Please update conda by running

    $ conda update -n base -c conda-forge conda



# All requested packages already installed.


Note: you may need to restart the kernel to use updated packages.


In [None]:
# -----------------------------------------------------------
#  Neural Networks and Deep Learning Coursework - CIFAR-10 classification
#  Student Name: Ka Yi Cheng
#  Student id: 220566472
#  Date: 11th April, 2025
#  Reference Taken:
#  JupyterHub/ECS659P-ECS7026P/ResNet_Answer.ipynb
# -----------------------------------------------------------

In [1]:
%matplotlib inline
import matplotlib.pyplot as plt
import time
from torch.utils.checkpoint import checkpoint

In [2]:
import torch
device = torch.device('cuda' if torch.cuda.is_available() else 'cpu')
print(f'Using {device}.')
import torch.nn as nn
import torch.nn.functional as F

Using cuda.


In [3]:
import os
os.environ["PYTORCH_CUDA_ALLOC_CONF"] = "expandable_segments:True"

In [4]:
import torchvision
def load_data_cifar_10(batch_size, resize=None):
    """Download the cifar_10 dataset and then load it into memory."""
    trans = [torchvision.transforms.ToTensor(),
             torchvision.transforms.Normalize(mean=(0.4914, 0.4822, 0.4465),
                                  std=(0.2023, 0.1994, 0.2010))
            ]
    if resize:
        trans.insert(0, torchvision.transforms.Resize(resize))
    trans = torchvision.transforms.Compose(trans)

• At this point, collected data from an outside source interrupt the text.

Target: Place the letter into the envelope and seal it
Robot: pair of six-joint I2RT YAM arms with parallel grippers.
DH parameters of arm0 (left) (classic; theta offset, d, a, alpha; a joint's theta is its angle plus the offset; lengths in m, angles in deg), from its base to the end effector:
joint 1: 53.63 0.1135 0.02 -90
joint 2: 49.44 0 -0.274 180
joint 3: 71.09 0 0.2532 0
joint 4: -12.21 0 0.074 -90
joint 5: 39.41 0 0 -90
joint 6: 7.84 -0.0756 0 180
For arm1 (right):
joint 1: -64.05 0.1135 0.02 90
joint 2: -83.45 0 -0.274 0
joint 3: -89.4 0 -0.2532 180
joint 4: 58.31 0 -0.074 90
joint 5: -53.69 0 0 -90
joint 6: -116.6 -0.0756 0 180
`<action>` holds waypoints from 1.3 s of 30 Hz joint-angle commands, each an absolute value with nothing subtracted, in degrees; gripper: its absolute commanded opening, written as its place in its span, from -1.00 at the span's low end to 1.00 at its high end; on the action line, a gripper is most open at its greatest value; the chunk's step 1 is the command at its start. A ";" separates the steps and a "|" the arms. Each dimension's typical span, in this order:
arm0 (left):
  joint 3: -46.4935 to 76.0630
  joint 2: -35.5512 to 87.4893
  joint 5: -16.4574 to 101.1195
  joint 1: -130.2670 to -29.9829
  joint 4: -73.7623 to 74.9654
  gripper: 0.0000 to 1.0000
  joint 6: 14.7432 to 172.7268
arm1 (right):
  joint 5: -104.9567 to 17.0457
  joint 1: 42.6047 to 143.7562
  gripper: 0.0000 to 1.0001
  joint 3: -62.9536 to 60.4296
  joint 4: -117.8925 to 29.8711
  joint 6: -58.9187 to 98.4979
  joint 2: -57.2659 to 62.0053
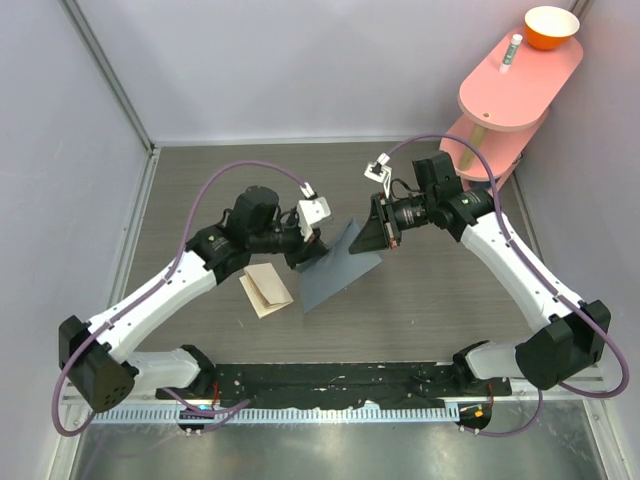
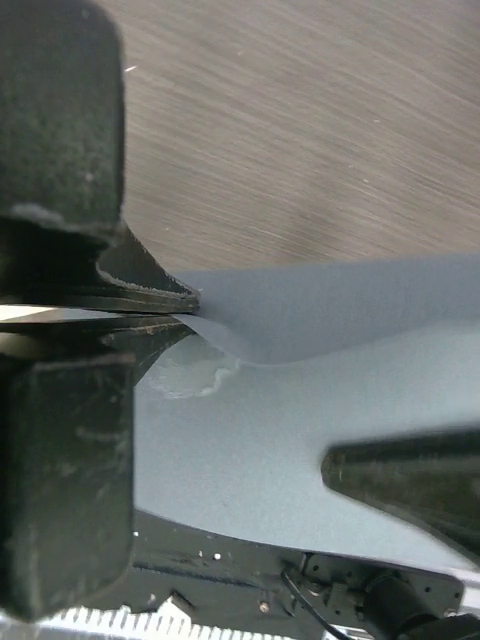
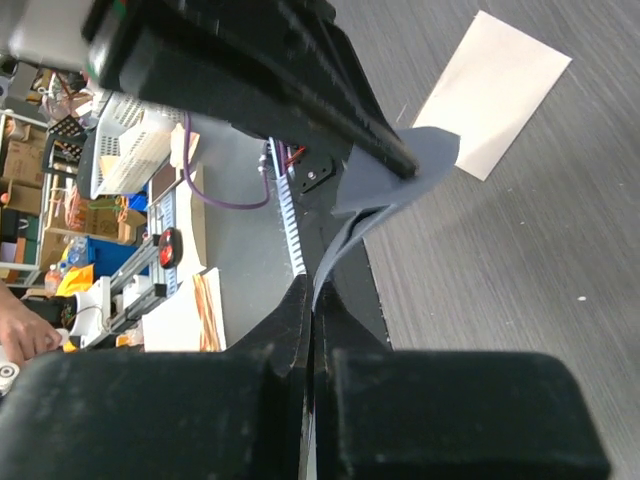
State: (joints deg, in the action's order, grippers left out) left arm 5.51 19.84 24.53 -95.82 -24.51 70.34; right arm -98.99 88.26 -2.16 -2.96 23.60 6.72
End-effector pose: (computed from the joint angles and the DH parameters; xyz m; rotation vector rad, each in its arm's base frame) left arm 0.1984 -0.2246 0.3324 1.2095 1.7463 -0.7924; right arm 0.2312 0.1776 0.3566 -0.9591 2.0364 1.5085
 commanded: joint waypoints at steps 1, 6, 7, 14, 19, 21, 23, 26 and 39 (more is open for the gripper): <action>10.63 22.36 17.20 -88.53 -27.16 -0.71 74.94 | -96.62 87.26 -0.98 -2.98 -6.90 25.11 8.48; 12.93 22.72 16.14 -80.79 -28.75 0.33 77.40 | -88.71 84.71 -0.98 -5.52 -10.58 22.40 5.06; 12.58 22.46 16.14 -79.83 -28.40 0.43 78.02 | -87.13 84.45 -0.99 -7.36 -14.25 20.73 4.01; 9.33 20.09 16.31 -67.36 -26.90 0.73 90.14 | -76.49 82.07 -0.98 -15.54 -29.83 7.28 -1.00; 2.13 16.22 19.30 -62.77 -29.18 0.69 96.91 | -70.69 81.46 -0.98 -19.23 -37.12 3.41 -5.31; -2.88 14.91 19.65 -61.71 -29.54 0.68 99.64 | -69.89 80.93 -0.98 -20.20 -38.97 2.53 -7.68; -6.13 13.23 20.71 -61.10 -30.06 0.69 102.70 | -67.61 80.84 -0.98 -21.61 -40.56 2.52 -8.83; -10.88 12.88 23.07 -61.01 -31.91 0.64 109.36 | -63.57 80.58 -0.96 -24.42 -42.05 1.82 -10.24; -18.62 14.90 31.88 -61.01 -35.08 0.68 122.14 | -58.29 80.31 0.48 -29.88 -36.18 2.68 -4.19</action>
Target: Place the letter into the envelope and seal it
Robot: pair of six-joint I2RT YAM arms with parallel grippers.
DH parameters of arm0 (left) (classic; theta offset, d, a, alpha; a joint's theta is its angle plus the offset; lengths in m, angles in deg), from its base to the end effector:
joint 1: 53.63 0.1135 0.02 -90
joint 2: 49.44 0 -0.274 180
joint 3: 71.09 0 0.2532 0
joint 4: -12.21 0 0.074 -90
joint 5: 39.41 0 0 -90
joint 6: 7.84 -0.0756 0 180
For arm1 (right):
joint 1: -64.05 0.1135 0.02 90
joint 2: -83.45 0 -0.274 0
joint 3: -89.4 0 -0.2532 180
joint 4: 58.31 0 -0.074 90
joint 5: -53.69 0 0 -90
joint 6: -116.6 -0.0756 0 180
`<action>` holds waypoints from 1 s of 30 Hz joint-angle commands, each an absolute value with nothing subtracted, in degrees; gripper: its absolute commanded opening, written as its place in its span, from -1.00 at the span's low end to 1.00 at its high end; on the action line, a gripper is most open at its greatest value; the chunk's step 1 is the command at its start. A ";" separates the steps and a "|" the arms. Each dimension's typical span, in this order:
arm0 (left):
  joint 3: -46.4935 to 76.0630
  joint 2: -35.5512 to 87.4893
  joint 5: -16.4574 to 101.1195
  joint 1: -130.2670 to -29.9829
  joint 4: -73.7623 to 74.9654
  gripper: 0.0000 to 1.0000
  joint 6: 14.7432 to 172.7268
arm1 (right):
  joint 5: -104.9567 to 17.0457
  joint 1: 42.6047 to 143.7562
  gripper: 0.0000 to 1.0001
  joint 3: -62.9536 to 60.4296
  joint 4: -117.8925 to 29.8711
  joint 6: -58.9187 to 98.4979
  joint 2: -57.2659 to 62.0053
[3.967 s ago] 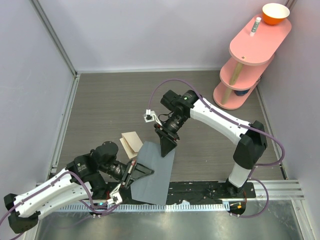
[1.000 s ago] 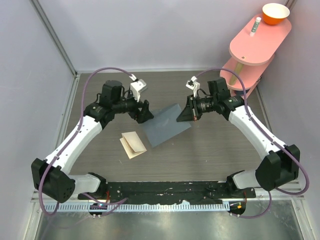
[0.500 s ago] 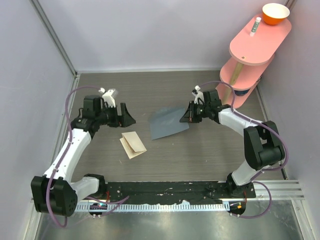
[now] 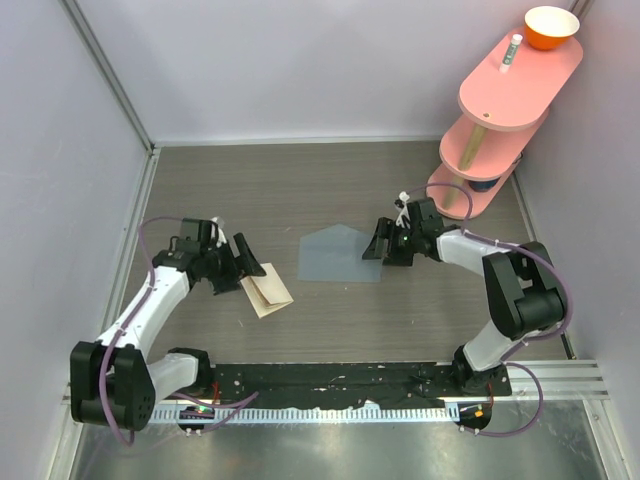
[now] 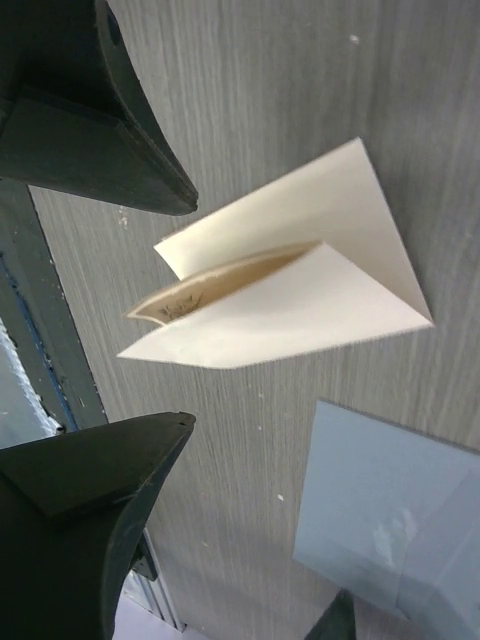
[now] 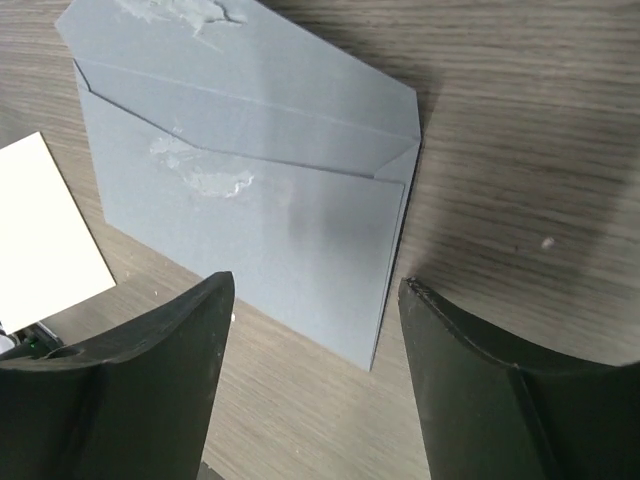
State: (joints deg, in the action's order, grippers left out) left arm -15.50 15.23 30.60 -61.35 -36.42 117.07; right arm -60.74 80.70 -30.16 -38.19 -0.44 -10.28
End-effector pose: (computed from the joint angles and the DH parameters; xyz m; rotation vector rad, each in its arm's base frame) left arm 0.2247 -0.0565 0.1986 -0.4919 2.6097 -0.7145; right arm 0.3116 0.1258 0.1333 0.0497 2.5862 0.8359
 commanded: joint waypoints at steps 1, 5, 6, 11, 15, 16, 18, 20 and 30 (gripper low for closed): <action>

    train_dataset = torchvision.datasets.CIFAR10(root='./cifar-10_data', train=True, download=True, transform=trans)
    test_dataset = torchvision.datasets.CIFAR10(root='./cifar-10_data', train=False, download=True, transform=trans)

    return (torch.utils.data.DataLoader(train_dataset, batch_size, shuffle=True, num_workers=2, pin_memory=True), # Using pinned memory
            torch.utils.data.DataLoader(test_dataset, batch_size, shuffle=False, num_workers=2, pin_memory=True)) # Using pinned memory

In [5]:
batch_size = 128 # Defines the batch size
train_iter, test_iter = load_data_cifar_10(batch_size, resize=(32, 32)) # Loads the CIFAR-10 dataset. `train_iter` and `test_iter` are `DataLoader` objects.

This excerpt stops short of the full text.